Syn: Taxus elongatus Aiton 1789; Taxus elongata Aiton 1789; Taxus capensis Lam. 1789; Nageia elongata (Aiton) F. Muell. 1876; Podocarpus thunbergii Hook. var. angustifolia Sim 1907 (de Laubenfels 1985, Farjon 1998).

Description

"Rounded tree or spreading shrub usually 3-6 m high but attaining a height of 20 m; diameter of shrubs as much as 12 m. Bark thin, more or less persistent, greyish-green to dark grey. Branchlets pale yellowish-green, terete with grooves from decurrent leaf bases. Terminal buds of average branchlet about 2-3 mm in diameter; outer bud scales narrowly triangular-oblong, 4-6 mm long and about 1.5 mm wide. Leaves spirally arranged to subopposite, often crowded in upper parts of shoots and subverticillate, spreading to suberect, glaucous to greyish-green above, narrowly oblong-elliptic, tapering in the upper 1/2 to 1/3, but more abruptly near the tip, acute to subobtuse; adult leaves (1.8-) 3-6 (-7) cm long and (3-) 4-5 (-9) mm wide; juvenile leaves up to 12 cm long and 1 cm wide; midrib distinctly raised on lower surface, on upper surface slightly raised in lower half, margins flat to slightly recurved; stomata on lower surface in 15-30 ± distinct longitudinal rows on either side of midrib, on upper surface many leaves have 1 to several short rows of stomata in shallow longitudinal grooves. Male cones solitary or in groups of 2-5, generally ± sessile, more rarely on thin fertile shoots up to 7 mm long bearing 3-5 sessile cones in the axils of bracts, cones (1-) 1.4-1.9 (-2.5) cm long, elongating up to 3 or 4 cm after shedding pollen, (3-) 4 (-5) mm in diameter; outer sterile scales at base trullate-ovate to broadly transversely elliptic, contracted into a short tip, margin brown, scarious, denticulate, 2-3 mm long and 1.5-2 mm wide; terminal lobe of fertile scale triangular to ovate-triangular, denticulate to lacerate, 0.5-0.6 mm long and 0.6-0.8 mm wide; pollen sacs 0.9-1.3 mm long and 0.6-0.7 mm in diameter. Female cones solitary, on naked stalks (2-) 4-6 (-13) mm long and about 1 mm in diameter; receptacle fleshy, glaucous green at first, turning scarlet, when ripe 9-15 mm long and 10-16 mm wide, with l or 2 fertile scales, 1 or 2 seeds maturing on each receptacle. Seed ellipsoid to ovoid, slightly apiculate, (6-) 7-10 (-12) mm long, dark glaucous green; total thickness of shell 0.3-1 mm, consisting of 3 thin layers: the outer leathery, the middle one slightly woody and the inner pergamentaceous, mottled with dark purple, between middle and outer layers small deposits of yellow resin are common" (Leistner 1966).

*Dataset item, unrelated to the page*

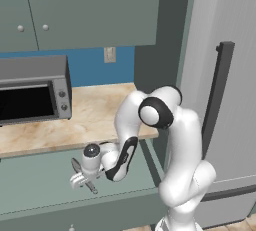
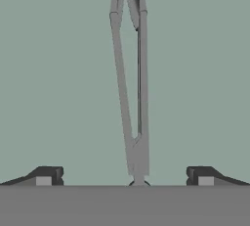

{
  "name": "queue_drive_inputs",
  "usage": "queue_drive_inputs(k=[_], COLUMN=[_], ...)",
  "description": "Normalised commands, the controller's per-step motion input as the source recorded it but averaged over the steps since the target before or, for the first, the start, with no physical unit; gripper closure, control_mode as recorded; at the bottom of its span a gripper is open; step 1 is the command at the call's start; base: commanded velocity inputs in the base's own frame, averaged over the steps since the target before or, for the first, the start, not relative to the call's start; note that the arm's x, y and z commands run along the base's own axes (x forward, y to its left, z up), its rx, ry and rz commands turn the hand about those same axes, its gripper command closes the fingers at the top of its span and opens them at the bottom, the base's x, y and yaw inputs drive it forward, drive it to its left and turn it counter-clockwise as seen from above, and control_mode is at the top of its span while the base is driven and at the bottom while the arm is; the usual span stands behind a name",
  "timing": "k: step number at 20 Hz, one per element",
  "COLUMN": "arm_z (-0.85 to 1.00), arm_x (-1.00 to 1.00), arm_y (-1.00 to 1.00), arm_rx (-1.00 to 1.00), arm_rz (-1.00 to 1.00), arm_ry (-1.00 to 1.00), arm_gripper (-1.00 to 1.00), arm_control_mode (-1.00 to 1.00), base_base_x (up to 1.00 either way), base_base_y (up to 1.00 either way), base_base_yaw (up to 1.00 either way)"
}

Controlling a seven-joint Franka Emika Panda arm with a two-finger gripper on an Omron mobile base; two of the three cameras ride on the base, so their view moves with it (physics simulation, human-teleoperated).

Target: Take the tongs from the drawer on the left and place them on the dining counter next to the tray containing the kebab skewer.

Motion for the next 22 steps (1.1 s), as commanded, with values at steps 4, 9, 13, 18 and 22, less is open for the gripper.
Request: queue_drive_inputs(k=[4,9,13,18,22], arm_z=[-0.2,-0.24,-0.26,-0.27,-0.26], arm_x=[0.1,0.07,0.08,0.07,0.04], arm_y=[0.0,0.0,0.06,0.02,0.0], arm_rx=[0.0,0.0,0.0,0.0,0.0], arm_rz=[0.0,0.0,0.0,0.0,0.0], arm_ry=[0.0,0.0,0.0,0.0,0.0], arm_gripper=[-1.0,-1.0,-1.0,-1.0,-1.0], arm_control_mode=[-1.0,-1.0,-1.0,-1.0,-1.0], base_base_x=[0.0,0.0,0.0,0.0,0.0], base_base_y=[0.0,0.0,0.0,0.0,0.0], base_base_yaw=[0.0,0.0,0.0,0.0,0.0])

"The presence of scattered stomata on the upper surface of many leaves is a valuable diagnostic character. The grooves in which these stomata are situated are usually visible to the naked eye and the stomata themselves can be seen under 10× magnification. In the majority of specimens 20-80 per cent of the leaves have at least one short row of stomata on the upper surface. Only a few herbarium specimens were seen in which none of the leaves had any stomata on the upper surface" (Leistner 1966).

Distribution and Ecology

S Africa: "Confined to the winter-rainfall region of the western Cape where it grows mainly on sandy soil, often along streams and rivers. It has not been recorded from the coastal belt and appears to be absent from the Cape Peninsula. In exposed positions on mountains it is often stunted and can be almost prostrate" (Leistner 1966).

Zone 10 (cold hardiness limit between -1°C and +4.4°C) (Bannister and Neuner 2001).

Big tree

Oldest

Dendrochronology

Ethnobotany

Observations

Remarks

Seeds and receptacles are eaten by birds and other animals (Leistner 1966).

Citations

Leistner, O.A. 1966. Podocarpaceae. Pp. 34-41 in L.E. Codd, B. De Winter and H.B. Rycrodt (eds.), Flora of Southern Africa, Volume I. Republic of South Africa Department on Agricultural Technical Services (as P. falcatus).